If anyone else has read this book, how are the codes going for you?
 
Hermione,
I'm not familiar with the book you mention, but if you liked it, you might also want to check out Simon Singh's The Code Book or David Kahn's The Code Breakers.
Or, if you are more in the mood for fiction, Neal Stephenson's Cryptonomicon has a great deal to do with codes and code-breaking.
 
It is a pasttime of mine. I'd be interested also in looking at it.

Hey Peder (and other cryptography hobbyists), have you seen this?

Decoders take a crack at letter sent to Fermilab -- chicagotribune.com

First few paragraphs.

Decoders take a crack at letter sent to Fermilab

The enigma began last year when a plain envelope with no return address arrived at the world-famous physics laboratory outside Chicago, addressed simply to "Fermilab."

Inside was a single sheet marked by pen with a bizarre series of hash marks, numbers and alien-looking symbols.

No one at the lab could make sense of the letter. Was it a joke? A threat? A hint at some exotic new theory?

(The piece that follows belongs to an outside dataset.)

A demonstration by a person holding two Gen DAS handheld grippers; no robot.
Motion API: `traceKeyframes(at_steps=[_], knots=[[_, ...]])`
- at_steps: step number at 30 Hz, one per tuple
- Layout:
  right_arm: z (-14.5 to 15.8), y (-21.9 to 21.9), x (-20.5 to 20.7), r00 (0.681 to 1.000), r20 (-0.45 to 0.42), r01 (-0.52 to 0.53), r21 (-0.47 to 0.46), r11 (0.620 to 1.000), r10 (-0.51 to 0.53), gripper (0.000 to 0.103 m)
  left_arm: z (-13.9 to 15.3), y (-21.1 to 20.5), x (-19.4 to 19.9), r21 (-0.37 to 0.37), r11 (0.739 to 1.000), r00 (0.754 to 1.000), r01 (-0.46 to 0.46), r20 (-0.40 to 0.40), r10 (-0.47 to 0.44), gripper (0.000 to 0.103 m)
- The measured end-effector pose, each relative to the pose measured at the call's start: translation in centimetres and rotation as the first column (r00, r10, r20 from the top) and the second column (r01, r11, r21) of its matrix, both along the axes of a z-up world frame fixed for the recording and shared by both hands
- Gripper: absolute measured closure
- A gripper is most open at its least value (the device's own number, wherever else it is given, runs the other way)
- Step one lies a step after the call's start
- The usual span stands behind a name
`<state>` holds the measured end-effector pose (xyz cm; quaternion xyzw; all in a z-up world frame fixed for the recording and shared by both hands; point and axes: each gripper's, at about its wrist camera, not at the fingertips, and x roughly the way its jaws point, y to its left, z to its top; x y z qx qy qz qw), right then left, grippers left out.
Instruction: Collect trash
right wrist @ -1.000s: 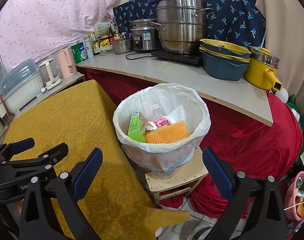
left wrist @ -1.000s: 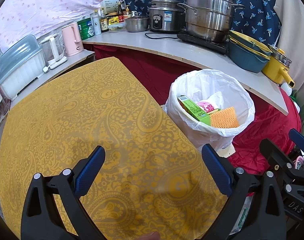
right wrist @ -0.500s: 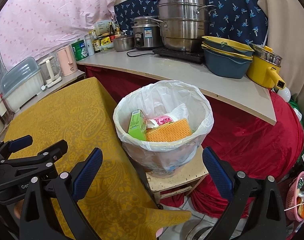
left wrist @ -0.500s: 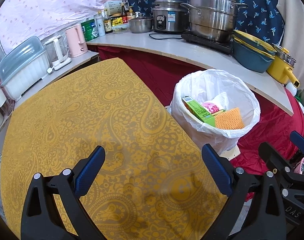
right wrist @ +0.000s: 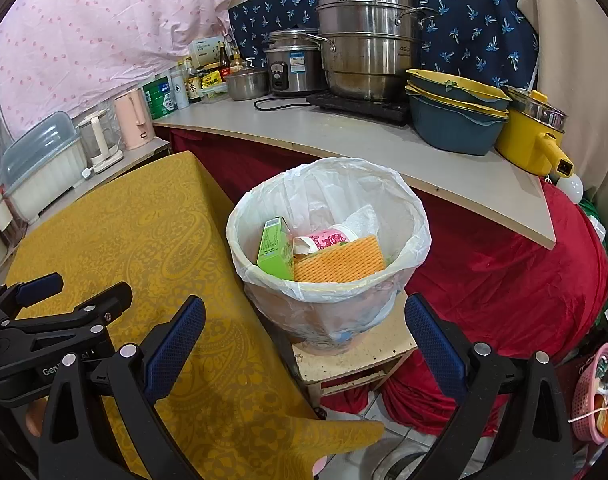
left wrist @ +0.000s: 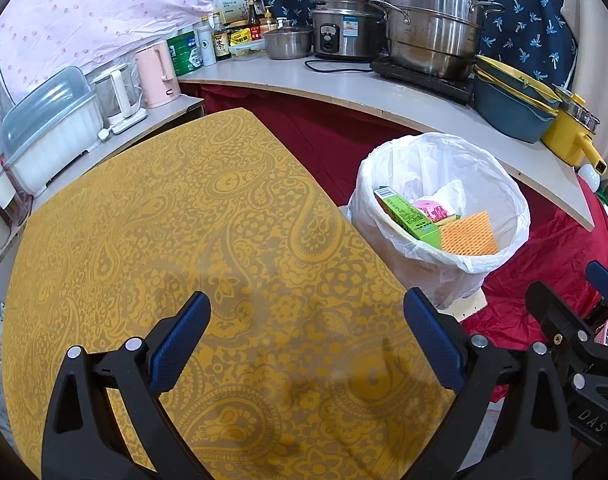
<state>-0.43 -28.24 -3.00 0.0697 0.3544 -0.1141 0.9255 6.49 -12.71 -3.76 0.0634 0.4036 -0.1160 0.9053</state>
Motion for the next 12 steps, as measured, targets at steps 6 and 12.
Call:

Whatever the meaning, something about the inscription's order and symmetry touched Judy Jackson, the first person to examine the letter. "It was beautiful, kind of like abstract art," said Jackson, Fermi National Accelerator Laboratory's director of public affairs.

In hopes of cracking the code, Jackson's colleagues posted the letter in May on their Internet blog.

Hundreds of people from around the world responded and several of them quickly deciphered part of the hidden message, discovering to their surprise that it named an 86-year-old retired physicist from Princeton University who designed some of Fermilab's first experimental tools.